[Source material Boundary: Start]

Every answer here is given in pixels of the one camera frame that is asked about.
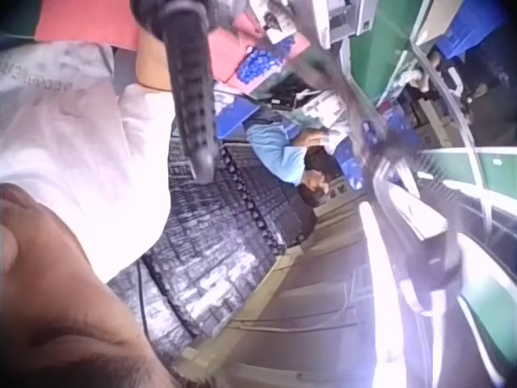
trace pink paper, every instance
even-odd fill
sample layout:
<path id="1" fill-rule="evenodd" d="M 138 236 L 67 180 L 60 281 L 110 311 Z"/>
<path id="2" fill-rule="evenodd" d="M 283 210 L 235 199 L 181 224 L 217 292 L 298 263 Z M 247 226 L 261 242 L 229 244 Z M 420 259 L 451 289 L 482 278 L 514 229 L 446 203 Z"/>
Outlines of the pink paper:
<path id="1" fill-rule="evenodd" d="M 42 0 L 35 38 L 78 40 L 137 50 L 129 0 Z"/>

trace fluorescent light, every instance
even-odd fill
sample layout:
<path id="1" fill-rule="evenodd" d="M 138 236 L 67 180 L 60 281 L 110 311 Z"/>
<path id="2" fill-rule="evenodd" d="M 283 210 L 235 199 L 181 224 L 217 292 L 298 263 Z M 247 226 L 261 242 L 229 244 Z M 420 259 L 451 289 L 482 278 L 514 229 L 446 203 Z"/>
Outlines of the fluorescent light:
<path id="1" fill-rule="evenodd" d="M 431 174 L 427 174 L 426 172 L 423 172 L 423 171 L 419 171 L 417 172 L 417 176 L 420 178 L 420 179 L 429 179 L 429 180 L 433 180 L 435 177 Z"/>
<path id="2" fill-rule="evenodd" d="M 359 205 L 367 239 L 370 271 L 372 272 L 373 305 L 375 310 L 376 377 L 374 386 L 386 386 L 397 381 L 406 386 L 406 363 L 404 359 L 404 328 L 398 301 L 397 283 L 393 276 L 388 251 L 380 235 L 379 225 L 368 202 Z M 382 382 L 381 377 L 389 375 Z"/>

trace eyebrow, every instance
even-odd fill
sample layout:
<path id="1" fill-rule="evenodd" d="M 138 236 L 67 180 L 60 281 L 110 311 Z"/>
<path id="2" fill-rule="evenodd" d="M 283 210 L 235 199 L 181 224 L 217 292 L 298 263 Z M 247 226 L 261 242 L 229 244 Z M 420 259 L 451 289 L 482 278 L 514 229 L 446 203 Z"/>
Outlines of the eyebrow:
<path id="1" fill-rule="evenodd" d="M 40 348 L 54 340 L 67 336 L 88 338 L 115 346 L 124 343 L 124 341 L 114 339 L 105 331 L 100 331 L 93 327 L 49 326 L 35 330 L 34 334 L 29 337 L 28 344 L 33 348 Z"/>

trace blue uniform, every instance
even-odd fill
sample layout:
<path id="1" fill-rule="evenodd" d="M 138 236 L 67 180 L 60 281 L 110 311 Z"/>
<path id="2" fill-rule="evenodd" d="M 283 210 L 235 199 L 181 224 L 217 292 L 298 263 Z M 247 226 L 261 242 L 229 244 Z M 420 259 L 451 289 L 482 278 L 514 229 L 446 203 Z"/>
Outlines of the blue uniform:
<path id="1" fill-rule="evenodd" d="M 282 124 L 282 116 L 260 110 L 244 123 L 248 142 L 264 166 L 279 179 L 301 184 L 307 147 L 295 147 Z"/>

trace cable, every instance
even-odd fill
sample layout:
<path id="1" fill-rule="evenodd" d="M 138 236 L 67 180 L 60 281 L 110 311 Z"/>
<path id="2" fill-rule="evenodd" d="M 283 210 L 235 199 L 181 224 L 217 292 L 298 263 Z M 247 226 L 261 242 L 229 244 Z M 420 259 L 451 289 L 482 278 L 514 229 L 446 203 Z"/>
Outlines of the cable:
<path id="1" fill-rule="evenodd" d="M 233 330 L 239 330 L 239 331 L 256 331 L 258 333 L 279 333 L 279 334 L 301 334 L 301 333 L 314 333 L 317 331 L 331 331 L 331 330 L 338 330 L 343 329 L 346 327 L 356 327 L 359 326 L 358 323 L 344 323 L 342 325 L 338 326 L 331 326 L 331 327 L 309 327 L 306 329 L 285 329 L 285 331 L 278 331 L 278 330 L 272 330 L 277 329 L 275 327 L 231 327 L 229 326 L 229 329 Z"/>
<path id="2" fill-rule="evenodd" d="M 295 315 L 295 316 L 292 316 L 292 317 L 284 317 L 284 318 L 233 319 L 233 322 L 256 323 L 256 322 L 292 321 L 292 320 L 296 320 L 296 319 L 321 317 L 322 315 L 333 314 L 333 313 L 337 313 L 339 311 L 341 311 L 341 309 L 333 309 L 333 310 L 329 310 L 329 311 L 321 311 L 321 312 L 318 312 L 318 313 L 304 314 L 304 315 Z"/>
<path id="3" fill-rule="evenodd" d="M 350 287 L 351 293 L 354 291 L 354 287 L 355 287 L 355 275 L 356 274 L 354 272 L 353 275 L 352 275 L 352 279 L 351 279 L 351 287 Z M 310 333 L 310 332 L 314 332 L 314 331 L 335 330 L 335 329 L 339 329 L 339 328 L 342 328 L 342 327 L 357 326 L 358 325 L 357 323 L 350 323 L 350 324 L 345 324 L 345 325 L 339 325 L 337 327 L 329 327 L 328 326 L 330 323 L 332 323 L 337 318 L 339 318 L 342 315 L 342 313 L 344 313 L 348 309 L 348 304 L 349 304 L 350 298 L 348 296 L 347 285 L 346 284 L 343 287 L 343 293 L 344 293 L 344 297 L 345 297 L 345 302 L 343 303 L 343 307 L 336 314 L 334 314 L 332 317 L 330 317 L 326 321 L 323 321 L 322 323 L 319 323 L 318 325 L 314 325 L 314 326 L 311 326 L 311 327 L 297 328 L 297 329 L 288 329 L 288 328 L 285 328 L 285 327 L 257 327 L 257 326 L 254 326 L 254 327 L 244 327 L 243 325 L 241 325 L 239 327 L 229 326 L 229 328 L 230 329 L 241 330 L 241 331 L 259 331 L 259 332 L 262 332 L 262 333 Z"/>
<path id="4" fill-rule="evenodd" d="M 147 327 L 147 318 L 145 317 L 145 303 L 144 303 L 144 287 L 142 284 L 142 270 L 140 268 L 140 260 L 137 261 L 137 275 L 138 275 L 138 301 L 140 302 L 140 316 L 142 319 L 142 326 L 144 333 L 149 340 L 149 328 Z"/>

[Source material Boundary: End]

## Task to complete
Return only the number of lines in the preceding records that contain the string "instance".

## Answer to the problem
5